### PROBLEM TO WORK ON
Below are some records. Print exactly the lines between the one holding "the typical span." and the one holding "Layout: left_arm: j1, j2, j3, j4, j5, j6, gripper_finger", inclusive, and nothing else.

### DATA
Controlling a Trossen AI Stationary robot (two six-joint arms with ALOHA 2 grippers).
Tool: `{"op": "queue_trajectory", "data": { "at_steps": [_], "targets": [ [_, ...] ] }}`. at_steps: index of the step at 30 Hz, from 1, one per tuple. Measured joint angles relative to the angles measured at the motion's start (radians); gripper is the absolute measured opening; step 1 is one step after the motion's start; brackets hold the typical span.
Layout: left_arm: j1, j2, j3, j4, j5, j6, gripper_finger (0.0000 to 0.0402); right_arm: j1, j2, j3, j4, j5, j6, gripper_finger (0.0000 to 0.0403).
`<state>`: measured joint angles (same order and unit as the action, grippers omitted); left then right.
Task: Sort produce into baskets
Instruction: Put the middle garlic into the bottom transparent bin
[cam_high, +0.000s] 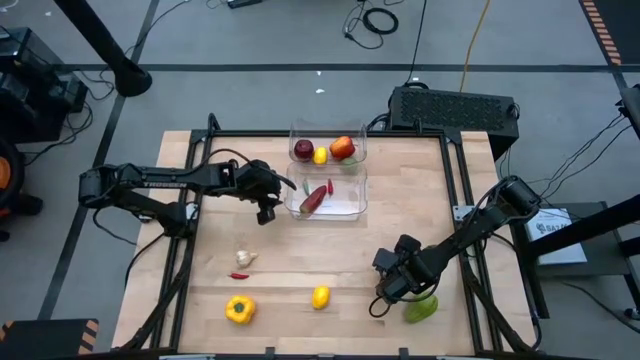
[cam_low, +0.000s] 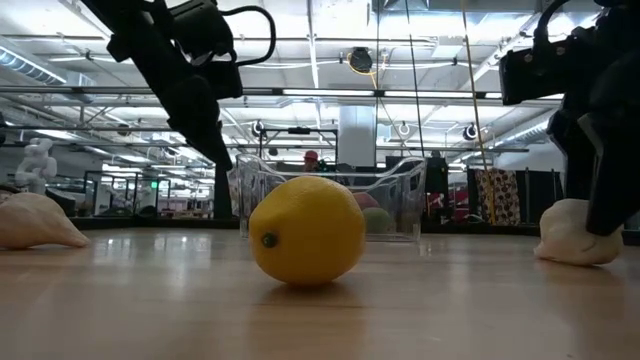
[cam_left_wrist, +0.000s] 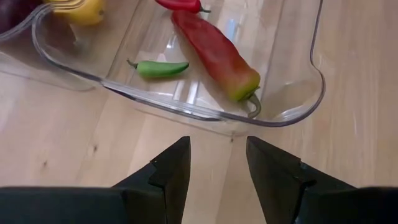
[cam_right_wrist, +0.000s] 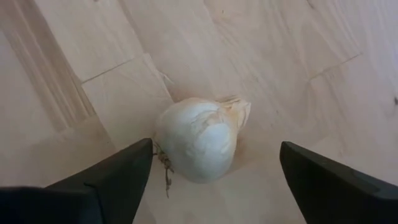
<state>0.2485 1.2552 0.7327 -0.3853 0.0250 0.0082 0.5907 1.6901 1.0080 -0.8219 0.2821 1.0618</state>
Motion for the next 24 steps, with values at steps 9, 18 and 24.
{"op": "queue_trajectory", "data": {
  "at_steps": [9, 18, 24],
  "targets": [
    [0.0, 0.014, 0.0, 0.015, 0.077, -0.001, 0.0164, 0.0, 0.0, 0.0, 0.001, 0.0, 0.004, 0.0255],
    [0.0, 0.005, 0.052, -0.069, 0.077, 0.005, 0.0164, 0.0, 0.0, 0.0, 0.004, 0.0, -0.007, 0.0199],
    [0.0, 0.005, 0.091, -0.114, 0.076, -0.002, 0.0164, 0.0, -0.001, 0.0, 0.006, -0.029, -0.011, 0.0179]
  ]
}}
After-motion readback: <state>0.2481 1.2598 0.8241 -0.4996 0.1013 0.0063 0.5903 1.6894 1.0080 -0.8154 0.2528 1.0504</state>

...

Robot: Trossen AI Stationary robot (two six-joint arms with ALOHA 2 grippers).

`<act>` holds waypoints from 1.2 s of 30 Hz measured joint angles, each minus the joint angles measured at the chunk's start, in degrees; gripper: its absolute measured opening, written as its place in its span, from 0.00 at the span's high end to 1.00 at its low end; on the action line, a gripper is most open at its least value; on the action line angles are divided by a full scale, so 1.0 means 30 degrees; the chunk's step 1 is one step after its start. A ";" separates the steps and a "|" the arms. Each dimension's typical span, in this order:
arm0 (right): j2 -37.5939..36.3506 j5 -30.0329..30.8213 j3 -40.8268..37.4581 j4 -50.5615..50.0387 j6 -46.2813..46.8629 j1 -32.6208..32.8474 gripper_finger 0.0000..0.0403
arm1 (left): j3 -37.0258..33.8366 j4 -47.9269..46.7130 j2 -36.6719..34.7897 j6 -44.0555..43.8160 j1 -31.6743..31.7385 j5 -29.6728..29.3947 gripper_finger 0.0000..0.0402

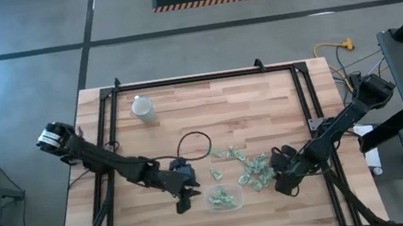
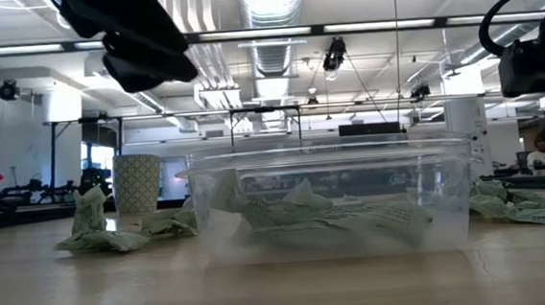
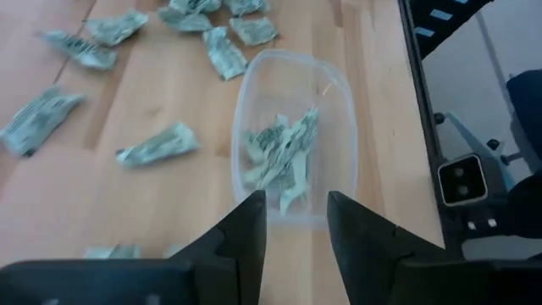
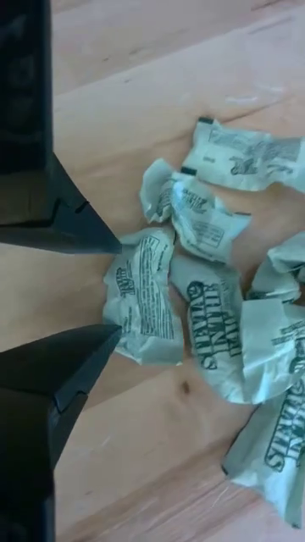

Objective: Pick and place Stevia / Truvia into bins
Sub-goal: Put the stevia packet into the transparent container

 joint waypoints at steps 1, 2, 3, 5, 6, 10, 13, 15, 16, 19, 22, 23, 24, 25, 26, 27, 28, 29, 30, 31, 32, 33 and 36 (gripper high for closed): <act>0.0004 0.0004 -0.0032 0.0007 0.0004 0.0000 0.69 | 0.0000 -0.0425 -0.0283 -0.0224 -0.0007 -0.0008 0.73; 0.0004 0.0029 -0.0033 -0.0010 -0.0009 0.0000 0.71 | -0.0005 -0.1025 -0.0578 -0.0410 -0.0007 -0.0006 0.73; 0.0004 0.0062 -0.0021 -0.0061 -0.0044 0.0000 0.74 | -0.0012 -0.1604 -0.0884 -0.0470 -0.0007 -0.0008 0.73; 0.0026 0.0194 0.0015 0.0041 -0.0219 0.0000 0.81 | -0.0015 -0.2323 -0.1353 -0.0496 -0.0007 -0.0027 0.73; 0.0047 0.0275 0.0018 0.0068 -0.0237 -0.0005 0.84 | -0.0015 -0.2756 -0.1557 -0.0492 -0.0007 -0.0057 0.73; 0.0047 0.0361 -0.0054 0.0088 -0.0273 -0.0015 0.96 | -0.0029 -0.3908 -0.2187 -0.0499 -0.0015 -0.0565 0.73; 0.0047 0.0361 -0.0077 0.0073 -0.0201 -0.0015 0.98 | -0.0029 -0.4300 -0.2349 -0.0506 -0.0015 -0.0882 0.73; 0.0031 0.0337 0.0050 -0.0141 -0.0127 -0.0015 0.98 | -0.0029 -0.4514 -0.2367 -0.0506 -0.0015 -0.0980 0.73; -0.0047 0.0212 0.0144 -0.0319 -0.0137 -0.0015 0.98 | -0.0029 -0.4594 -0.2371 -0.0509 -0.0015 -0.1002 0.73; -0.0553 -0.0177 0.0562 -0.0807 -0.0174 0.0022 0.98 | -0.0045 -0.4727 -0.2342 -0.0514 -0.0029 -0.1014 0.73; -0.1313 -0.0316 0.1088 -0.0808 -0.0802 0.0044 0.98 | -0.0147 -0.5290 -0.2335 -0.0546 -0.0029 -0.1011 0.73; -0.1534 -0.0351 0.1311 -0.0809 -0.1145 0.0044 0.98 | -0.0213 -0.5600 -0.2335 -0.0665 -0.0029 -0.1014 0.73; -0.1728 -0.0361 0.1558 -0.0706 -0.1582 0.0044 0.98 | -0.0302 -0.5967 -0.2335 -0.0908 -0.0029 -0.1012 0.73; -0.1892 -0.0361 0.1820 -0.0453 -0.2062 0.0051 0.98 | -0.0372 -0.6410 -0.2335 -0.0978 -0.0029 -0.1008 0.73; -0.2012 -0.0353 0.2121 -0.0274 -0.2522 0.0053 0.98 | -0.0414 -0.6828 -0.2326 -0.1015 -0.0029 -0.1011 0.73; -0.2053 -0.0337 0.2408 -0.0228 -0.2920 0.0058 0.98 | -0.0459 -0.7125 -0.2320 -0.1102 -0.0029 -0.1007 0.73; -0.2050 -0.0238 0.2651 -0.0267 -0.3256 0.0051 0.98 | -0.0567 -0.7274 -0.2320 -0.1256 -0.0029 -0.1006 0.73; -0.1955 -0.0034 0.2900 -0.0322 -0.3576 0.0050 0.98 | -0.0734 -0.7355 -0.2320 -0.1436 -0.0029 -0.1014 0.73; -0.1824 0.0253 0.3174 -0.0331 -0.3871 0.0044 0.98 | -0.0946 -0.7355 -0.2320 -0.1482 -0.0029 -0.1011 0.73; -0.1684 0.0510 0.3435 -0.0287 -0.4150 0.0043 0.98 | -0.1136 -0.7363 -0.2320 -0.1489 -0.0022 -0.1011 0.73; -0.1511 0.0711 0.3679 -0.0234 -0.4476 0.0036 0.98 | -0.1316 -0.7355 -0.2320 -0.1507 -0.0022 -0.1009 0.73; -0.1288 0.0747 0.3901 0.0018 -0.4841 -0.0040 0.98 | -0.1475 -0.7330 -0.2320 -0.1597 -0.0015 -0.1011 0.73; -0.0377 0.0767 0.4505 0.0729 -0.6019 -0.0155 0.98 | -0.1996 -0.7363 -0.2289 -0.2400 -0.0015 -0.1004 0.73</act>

### TASK RESPONSE
Tool: `{"op": "queue_trajectory", "data": { "at_steps": [_], "targets": [ [_, ...] ] }}`. at_steps: index of the step at 30 Hz, from 1, one per tuple. Measured joint angles relative to the angles measured at the motion's start (radians); gripper is the absolute measured opening; step 1 is one step after the motion's start; brackets hold the typical span.
Layout: left_arm: j1, j2, j3, j4, j5, j6, gripper_finger (0.0000 to 0.0402); right_arm: j1, j2, j3, j4, j5, j6, gripper_finger (0.0000 to 0.0403).

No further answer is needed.